Department of HPB Surgery and Liver Transplantation, AP-HP Hôpital Beaujon, Clichy, France.
Nanophysics Department, Istituto Italiano di Tecnologia, Genoa, Italy.
Liver Transpl. 2020 Oct;26(10):1224-1232. doi: 10.1002/lt.25801.
The worldwide implementation of a liver graft pool using marginal livers (ie, grafts with a high risk of technical complications and impaired function or with a risk of transmitting infection or malignancy to the recipient) has led to a growing interest in developing methods for accurate evaluation of graft quality. Liver steatosis is associated with a higher risk of primary nonfunction, early graft dysfunction, and poor graft survival rate. The present study aimed to analyze the value of artificial intelligence (AI) in the assessment of liver steatosis during procurement compared with liver biopsy evaluation. A total of 117 consecutive liver grafts from brain-dead donors were included and classified into 2 cohorts: ≥30 versus <30% hepatic steatosis. AI analysis required the presence of an intraoperative smartphone liver picture as well as a graft biopsy and donor data. First, a new algorithm arising from current visual recognition methods was developed, trained, and validated to obtain automatic liver graft segmentation from smartphone images. Second, a fully automated texture analysis and classification of the liver graft was performed by machine-learning algorithms. Automatic liver graft segmentation from smartphone images achieved an accuracy (Acc) of 98%, whereas the analysis of the liver graft features (cropped picture and donor data) showed an Acc of 89% in graft classification (≥30 versus <30%). This study demonstrates that AI has the potential to assess steatosis in a handy and noninvasive way to reliably identify potential nontransplantable liver grafts and to avoid improper graft utilization.

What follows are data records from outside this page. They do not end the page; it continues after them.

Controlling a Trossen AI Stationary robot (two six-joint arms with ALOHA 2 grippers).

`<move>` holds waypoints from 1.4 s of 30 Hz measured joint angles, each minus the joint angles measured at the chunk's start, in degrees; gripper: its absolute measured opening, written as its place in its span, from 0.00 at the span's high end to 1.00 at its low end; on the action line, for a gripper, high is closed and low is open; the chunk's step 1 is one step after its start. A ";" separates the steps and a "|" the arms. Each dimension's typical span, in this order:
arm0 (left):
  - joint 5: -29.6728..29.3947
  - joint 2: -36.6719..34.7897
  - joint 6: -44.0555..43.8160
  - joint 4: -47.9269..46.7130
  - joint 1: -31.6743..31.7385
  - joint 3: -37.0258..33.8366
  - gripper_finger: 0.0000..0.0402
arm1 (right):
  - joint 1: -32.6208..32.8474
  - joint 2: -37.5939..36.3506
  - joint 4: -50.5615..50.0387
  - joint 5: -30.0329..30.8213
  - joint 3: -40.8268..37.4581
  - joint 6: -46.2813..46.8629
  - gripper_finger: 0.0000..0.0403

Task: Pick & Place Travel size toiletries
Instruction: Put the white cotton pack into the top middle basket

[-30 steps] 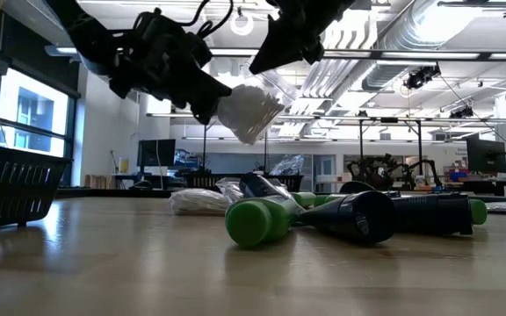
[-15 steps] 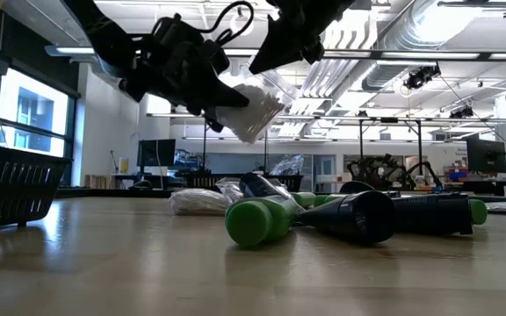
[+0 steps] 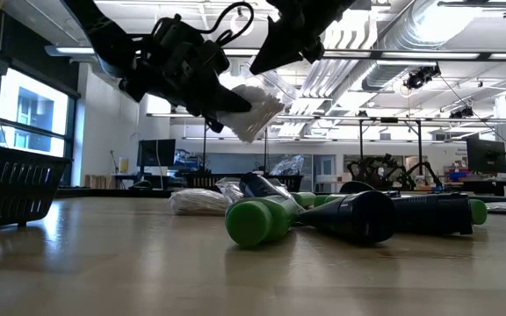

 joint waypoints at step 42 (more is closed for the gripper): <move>-36.43 -5.57 -20.20 -10.51 10.63 0.09 0.86 | -1.91 -14.18 -6.56 -0.01 0.04 -1.18 0.48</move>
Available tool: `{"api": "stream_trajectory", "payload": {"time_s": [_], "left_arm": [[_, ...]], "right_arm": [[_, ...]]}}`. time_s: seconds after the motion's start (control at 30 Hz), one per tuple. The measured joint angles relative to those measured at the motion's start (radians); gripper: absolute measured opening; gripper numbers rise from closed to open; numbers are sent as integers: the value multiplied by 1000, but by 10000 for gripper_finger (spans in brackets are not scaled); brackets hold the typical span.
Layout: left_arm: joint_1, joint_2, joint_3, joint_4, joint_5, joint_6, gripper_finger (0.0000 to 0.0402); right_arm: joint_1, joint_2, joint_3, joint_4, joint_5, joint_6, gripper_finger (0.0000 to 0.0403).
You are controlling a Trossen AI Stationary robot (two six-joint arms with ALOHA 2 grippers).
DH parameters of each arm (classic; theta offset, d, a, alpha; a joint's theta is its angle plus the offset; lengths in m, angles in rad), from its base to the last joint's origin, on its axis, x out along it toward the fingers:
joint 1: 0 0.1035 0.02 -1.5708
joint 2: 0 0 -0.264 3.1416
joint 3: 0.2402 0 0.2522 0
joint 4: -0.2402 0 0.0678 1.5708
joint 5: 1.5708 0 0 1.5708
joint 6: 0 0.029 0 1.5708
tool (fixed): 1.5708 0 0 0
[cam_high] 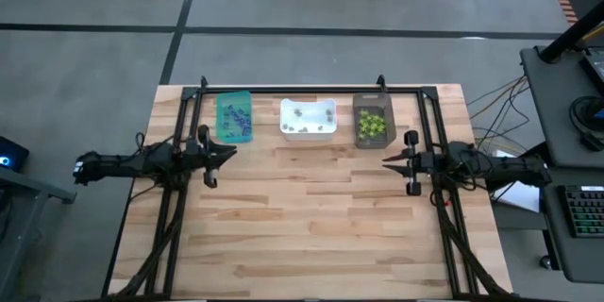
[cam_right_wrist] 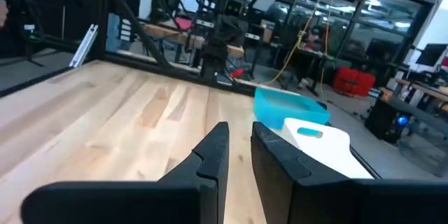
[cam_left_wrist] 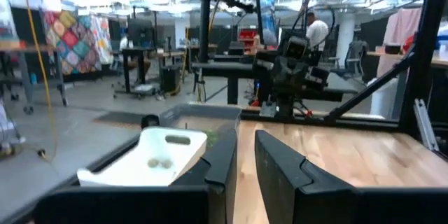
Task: Sort Halloween decoration
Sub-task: Return to Home Position
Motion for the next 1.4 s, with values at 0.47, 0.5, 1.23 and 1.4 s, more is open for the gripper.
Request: {"api": "stream_trajectory", "payload": {"time_s": [0.47,0.5,1.23,1.4], "left_arm": [[-1,18,0,-55,23,-86,35],[-1,23,0,-55,23,-87,36],[-1,104,20,-55,19,-90,36],[-1,112,20,-56,19,-90,36]], "right_arm": [[0,13,-17,30,125,144,54],[0,16,-17,30,125,175,54],[0,68,-17,27,129,459,54],[0,68,-18,28,130,461,54]]}}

全球范围内使用边缘供肝(即存在较高技术并发症和功能障碍风险,或存在向受者传播感染或恶性肿瘤风险的供肝)进行肝移植的做法,促使人们越来越关注开发准确评估供肝质量的方法。肝脂肪变性与原发性无功能、早期移植物功能障碍和较差的移植物存活率增加有关。本研究旨在分析人工智能(AI)在评估获取供肝时肝脂肪变性方面与肝活检评估的价值。共纳入 117 例脑死亡供者的连续肝移植,并分为 2 个队列:肝脂肪变性≥30%与<30%。AI 分析需要术中智能手机供肝图像以及供肝活检和供者数据。首先,开发了一种源自当前视觉识别方法的新算法,并对其进行了训练和验证,以从智能手机图像中自动分割供肝。其次,通过机器学习算法对供肝的纹理进行全自动分析和分类。从智能手机图像自动分割供肝的准确性(Acc)为 98%,而对供肝特征(裁剪图像和供者数据)的分析表明,在供肝分类(≥30%与<30%)中,Acc 为 89%。本研究表明,AI 有可能以简便、非侵入的方式评估肝脂肪变性,从而可靠地识别潜在的不可移植供肝,并避免不当利用供肝。